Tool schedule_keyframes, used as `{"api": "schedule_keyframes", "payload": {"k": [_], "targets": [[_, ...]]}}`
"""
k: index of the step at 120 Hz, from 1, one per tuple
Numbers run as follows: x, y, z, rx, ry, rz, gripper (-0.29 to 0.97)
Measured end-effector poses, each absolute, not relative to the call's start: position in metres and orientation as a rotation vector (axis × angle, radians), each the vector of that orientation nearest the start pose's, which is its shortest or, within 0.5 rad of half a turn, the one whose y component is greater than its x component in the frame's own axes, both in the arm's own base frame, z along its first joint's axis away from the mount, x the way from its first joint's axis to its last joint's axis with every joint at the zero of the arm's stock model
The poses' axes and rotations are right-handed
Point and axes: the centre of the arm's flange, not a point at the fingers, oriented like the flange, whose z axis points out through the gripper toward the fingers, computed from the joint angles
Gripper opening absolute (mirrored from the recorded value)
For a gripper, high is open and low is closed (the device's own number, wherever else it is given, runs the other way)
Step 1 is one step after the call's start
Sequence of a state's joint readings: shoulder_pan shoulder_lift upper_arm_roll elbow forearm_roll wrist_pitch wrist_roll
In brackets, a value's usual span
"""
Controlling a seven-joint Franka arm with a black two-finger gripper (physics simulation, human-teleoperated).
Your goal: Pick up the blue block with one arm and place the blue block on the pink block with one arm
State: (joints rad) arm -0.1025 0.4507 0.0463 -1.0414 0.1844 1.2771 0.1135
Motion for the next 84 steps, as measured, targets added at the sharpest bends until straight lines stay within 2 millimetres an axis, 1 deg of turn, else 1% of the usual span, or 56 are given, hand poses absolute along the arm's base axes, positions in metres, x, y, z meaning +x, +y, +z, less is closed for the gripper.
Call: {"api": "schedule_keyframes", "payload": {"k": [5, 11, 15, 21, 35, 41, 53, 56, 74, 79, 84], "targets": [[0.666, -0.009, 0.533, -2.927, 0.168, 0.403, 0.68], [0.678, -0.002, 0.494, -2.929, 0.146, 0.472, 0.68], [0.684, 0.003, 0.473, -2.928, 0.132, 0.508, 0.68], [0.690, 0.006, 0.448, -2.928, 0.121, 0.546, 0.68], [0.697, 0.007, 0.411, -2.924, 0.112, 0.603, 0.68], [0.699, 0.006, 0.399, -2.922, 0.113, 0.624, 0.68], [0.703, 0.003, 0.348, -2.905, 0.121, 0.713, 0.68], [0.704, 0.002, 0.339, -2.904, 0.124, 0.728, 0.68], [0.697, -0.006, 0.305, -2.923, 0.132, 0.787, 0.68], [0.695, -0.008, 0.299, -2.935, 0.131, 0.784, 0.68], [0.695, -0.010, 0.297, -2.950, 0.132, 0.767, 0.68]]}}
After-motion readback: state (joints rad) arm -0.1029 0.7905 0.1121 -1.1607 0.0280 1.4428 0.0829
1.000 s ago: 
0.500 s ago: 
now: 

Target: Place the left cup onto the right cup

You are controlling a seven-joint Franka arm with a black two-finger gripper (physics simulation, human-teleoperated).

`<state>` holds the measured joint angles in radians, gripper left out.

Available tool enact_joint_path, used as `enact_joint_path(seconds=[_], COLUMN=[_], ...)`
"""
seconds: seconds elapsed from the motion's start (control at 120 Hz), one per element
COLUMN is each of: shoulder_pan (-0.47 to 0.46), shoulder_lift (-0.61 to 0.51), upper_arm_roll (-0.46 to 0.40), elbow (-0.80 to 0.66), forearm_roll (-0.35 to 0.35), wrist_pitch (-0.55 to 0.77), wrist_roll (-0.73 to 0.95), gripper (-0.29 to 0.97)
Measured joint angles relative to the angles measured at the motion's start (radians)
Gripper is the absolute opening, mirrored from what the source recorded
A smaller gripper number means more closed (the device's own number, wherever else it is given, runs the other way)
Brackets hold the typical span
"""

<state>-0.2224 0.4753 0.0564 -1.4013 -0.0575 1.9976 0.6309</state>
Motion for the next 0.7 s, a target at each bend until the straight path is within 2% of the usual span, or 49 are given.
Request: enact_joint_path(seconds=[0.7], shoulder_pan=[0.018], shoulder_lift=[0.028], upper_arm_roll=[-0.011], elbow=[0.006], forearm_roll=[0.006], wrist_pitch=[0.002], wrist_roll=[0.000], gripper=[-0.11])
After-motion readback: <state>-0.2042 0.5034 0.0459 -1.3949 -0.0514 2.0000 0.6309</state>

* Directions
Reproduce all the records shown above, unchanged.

* Answer to this task
Tool schedule_keyframes, used as `{"api": "schedule_keyframes", "payload": {"k": [_], "targets": [[_, ...]]}}`
"""
k: index of the step at 120 Hz, from 1, one per tuple
Numbers run as follows: x, y, z, rx, ry, rz, gripper (-0.29 to 0.97)
Measured end-effector poses, each absolute, not relative to the call's start: position in metres and orientation as a rotation vector (axis × angle, radians), each the vector of that orientation nearest the start pose's, which is its shortest or, within 0.5 rad of half a turn, the one whose y component is greater than its x component in the frame's own axes, both in the arm's own base frame, z along its first joint's axis away from the mount, x the way from its first joint's axis to its last joint's axis with every joint at the zero of the arm's stock model
The poses' axes and rotations are right-handed
Point and axes: the centre of the arm's flange, not a point at the fingers, oriented like the flange, whose z axis points out through the gripper toward the fingers, computed from the joint angles
Gripper opening absolute (mirrored from the recorded value)
For a gripper, high is open and low is closed (the device's own number, wherever else it is given, runs the other way)
Step 1 is one step after the call's start
Sequence of a state's joint readings: shoulder_pan shoulder_lift upper_arm_roll elbow forearm_roll wrist_pitch wrist_roll
In brackets, a value's usual span
"""
Controlling a seven-joint Franka arm with a black two-finger gripper (physics simulation, human-teleoperated).
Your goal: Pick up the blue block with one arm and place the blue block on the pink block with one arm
State: (joints rad) arm -0.1025 0.4507 0.0463 -1.0414 0.1844 1.2771 0.1135
Motion for the next 84 steps, as measured, targets added at the sharpest bends until straight lines stay within 2 millimetres an axis, 1 deg of turn, else 1% of the usual span, or 56 are given, hand poses absolute along the arm's base axes, positions in metres, x, y, z meaning +x, +y, +z, less is closed for the gripper.
Call: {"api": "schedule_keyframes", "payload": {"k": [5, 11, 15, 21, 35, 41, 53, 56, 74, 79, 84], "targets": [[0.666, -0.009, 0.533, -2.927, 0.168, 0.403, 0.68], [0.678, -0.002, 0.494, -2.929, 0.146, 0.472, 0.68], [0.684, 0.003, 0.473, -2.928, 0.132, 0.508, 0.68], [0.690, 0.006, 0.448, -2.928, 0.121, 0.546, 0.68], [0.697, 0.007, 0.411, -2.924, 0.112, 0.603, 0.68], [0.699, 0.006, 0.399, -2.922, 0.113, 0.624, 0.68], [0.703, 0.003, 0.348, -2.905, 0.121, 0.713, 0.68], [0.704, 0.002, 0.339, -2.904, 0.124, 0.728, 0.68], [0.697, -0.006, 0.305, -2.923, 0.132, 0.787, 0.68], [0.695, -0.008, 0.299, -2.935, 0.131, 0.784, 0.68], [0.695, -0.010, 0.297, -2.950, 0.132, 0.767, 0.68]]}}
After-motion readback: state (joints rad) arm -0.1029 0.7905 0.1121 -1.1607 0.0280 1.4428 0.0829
1.000 s ago: 
0.500 s ago: 
now: 

Target: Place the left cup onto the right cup

You are controlling a seven-joint Franka arm with a black two-finger gripper (physics simulation, human-teleoperated).

`<state>` holds the measured joint angles in radians, gripper left out.

Available tool enact_joint_path, used as `enact_joint_path(seconds=[_], COLUMN=[_], ...)`
"""
seconds: seconds elapsed from the motion's start (control at 120 Hz), one per element
COLUMN is each of: shoulder_pan (-0.47 to 0.46), shoulder_lift (-0.61 to 0.51), upper_arm_roll (-0.46 to 0.40), elbow (-0.80 to 0.66), forearm_roll (-0.35 to 0.35), wrist_pitch (-0.55 to 0.77), wrist_roll (-0.73 to 0.95), gripper (-0.29 to 0.97)
Measured joint angles relative to the angles measured at the motion's start (radians)
Gripper is the absolute opening, mirrored from what the source recorded
A smaller gripper number means more closed (the device's own number, wherever else it is given, runs the other way)
Brackets hold the typical span
"""

<state>-0.2224 0.4753 0.0564 -1.4013 -0.0575 1.9976 0.6309</state>
Motion for the next 0.7 s, a target at each bend until the straight path is within 2% of the usual span, or 49 are given.
Request: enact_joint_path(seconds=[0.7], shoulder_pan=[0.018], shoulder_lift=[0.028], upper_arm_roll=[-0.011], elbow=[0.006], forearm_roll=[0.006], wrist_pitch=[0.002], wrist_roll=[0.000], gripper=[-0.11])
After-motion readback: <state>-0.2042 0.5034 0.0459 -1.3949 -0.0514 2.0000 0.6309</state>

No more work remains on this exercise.